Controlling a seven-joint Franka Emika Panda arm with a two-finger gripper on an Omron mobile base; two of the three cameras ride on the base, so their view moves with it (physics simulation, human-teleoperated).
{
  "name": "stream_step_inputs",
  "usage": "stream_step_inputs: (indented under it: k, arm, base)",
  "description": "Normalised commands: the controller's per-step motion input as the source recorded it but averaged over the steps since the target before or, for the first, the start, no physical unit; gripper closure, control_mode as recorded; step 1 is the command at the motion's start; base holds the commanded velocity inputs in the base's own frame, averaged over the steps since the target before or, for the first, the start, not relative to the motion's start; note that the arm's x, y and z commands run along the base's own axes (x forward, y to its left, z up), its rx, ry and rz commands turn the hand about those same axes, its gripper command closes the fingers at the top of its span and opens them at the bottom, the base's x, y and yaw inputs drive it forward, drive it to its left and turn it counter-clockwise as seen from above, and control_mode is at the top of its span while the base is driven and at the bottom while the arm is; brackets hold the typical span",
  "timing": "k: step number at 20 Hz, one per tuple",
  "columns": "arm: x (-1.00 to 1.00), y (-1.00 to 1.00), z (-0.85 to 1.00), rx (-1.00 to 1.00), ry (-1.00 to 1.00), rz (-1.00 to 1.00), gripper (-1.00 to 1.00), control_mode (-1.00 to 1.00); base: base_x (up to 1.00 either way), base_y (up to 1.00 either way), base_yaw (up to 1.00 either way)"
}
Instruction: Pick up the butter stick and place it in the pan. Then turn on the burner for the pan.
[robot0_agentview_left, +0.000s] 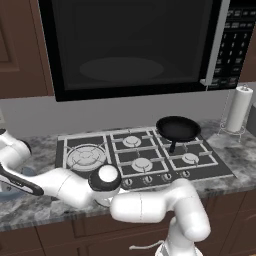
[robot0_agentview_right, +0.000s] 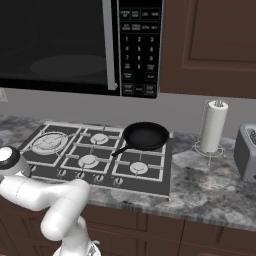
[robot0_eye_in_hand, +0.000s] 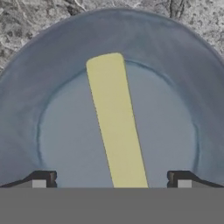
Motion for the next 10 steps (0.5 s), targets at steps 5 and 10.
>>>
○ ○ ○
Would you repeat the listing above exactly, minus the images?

▸ The completed task
Controlling a seven-joint Franka Emika Panda arm with a two-finger gripper on an Omron mobile base; two of the three cameras ride on the base, so their view moves with it (physics simulation, human-teleoperated).
{
  "name": "stream_step_inputs",
  "usage": "stream_step_inputs: (indented under it: k, arm, base)",
  "description": "Normalised commands: the controller's per-step motion input as the source recorded it but averaged over the steps since the target before or, for the first, the start, no physical unit; gripper closure, control_mode as recorded; step 1 is the command at the motion's start; base holds the commanded velocity inputs in the base's own frame, averaged over the steps since the target before or, for the first, the start, not relative to the motion's start; note that the arm's x, y and z commands run along the base's own axes (x forward, y to its left, z up), its rx, ry and rz commands turn the hand about those same axes, its gripper command closes the fingers at the top of its span and opens them at the bottom, the base's x, y and yaw inputs drive it forward, drive it to its left and turn it counter-clockwise as seen from above, and control_mode is at the top of its span while the base is driven and at the bottom while the arm is; brackets hold the typical span",
  "timing": "k: step number at 20 Hz, one per tuple",
  "columns": "arm: x (-1.00 to 1.00), y (-1.00 to 1.00), z (-0.85 to 1.00), rx (-1.00 to 1.00), ry (-1.00 to 1.00), rz (-1.00 to 1.00), gripper (-1.00 to 1.00), control_mode (-1.00 to 1.00); base: base_x (up to 1.00 either way), base_y (up to 1.00 either way), base_yaw (up to 1.00 either way)"
}
Instruction: Pick up the butter stick and place it in the pan. Then turn on the burner for the pan.
[robot0_agentview_left, +0.000s] 
[robot0_agentview_right, +0.000s] 
[robot0_eye_in_hand, +0.000s] 
Motion for the next 10 steps (0.5 s), targets at steps 5 and 10.
>>>

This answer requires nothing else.